◆ Exercise requirements
The response should repeat word for word every line below from the one with "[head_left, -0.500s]" to the one with "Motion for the", inclusive, and nothing else; leave pictures out.

Given information START

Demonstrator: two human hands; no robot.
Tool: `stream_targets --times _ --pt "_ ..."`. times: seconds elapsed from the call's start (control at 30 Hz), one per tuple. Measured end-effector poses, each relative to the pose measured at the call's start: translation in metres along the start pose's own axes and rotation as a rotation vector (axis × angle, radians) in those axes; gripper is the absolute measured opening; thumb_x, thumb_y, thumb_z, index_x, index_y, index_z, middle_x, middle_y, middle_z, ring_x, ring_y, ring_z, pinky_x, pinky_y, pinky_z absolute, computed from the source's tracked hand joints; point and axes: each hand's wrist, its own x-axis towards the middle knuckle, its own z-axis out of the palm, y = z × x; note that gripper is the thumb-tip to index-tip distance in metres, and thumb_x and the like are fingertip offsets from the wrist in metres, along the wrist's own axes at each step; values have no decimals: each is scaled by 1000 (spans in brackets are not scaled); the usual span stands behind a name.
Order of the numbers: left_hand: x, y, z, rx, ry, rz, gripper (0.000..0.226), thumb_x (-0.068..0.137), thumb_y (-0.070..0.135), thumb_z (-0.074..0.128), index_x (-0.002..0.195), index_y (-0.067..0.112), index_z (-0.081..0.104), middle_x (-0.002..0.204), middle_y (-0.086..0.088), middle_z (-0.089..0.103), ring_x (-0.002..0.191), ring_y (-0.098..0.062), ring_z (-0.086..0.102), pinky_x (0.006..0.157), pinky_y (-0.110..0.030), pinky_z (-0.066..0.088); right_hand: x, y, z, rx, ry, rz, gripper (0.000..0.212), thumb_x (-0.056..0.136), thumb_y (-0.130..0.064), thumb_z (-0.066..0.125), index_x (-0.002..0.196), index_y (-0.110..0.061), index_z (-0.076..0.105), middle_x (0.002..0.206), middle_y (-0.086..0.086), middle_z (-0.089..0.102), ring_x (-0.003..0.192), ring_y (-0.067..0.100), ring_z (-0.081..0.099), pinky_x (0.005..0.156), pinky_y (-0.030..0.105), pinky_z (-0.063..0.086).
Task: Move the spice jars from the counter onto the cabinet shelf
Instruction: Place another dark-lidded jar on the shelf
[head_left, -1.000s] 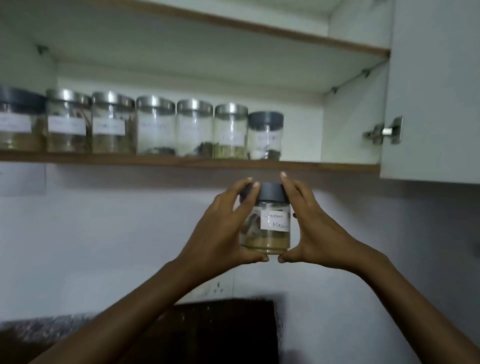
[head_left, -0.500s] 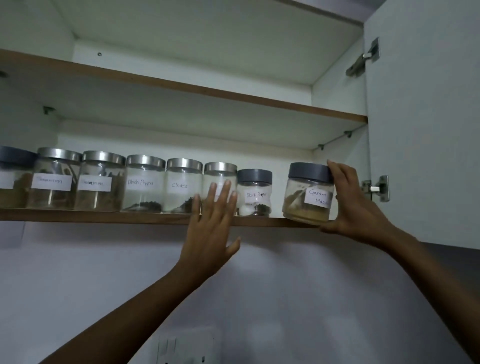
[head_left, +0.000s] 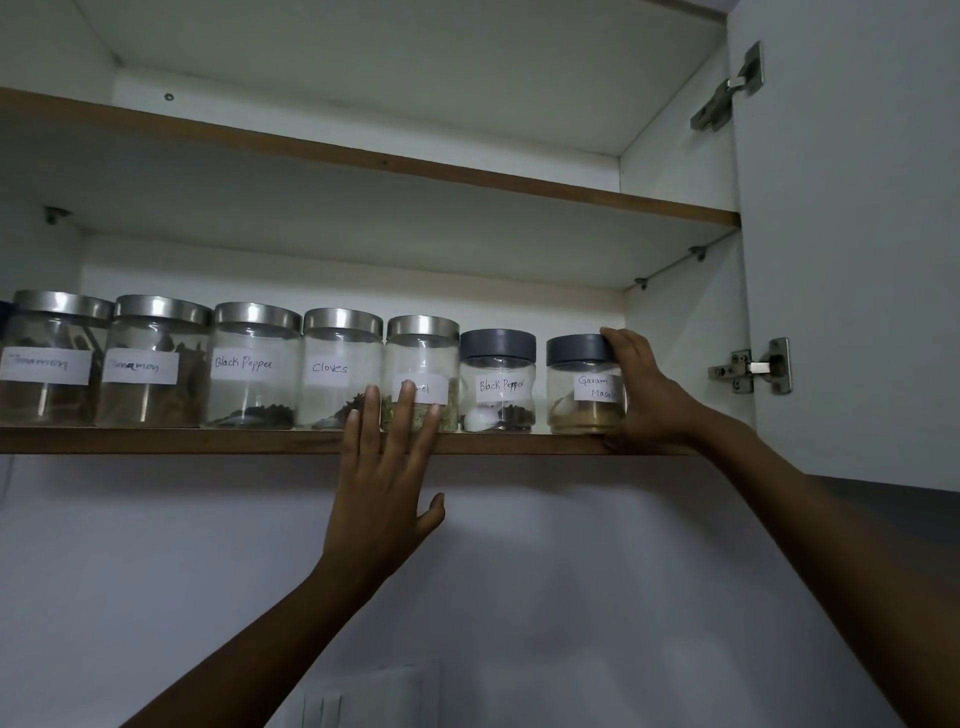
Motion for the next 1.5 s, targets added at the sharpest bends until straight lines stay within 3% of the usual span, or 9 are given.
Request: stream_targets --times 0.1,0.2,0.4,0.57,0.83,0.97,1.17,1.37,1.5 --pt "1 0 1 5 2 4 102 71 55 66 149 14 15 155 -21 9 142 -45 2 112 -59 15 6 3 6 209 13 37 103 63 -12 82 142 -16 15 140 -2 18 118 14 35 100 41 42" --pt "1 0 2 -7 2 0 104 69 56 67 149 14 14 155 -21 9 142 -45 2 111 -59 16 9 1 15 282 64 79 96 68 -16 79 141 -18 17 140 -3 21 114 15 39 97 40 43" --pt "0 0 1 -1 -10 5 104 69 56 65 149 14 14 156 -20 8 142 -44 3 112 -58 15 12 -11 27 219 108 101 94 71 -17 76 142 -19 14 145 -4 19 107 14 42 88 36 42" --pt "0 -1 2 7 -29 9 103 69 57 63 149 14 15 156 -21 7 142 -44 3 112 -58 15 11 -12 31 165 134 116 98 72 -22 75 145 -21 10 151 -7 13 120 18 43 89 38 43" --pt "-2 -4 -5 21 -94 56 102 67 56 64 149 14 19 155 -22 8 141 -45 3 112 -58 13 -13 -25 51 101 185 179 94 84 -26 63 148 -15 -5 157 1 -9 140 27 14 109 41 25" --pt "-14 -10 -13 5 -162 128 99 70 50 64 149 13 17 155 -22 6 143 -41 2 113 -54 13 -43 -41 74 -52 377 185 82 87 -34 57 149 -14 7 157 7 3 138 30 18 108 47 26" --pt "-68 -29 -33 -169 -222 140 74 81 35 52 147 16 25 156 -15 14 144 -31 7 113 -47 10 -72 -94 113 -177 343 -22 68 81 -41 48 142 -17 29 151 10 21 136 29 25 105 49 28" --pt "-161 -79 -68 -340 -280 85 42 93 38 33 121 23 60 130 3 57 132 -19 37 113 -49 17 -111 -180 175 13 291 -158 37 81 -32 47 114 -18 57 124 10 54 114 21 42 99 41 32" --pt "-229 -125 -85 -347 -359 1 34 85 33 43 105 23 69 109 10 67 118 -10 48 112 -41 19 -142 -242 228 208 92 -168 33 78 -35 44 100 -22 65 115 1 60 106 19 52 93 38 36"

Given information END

◆ Result of this task
[head_left, -0.500s] 
[head_left, +0.000s] 
Motion for the next 1.5 s, targets added at the sharpest bends until straight lines stay within 3% of the usual span, or 9 are given.

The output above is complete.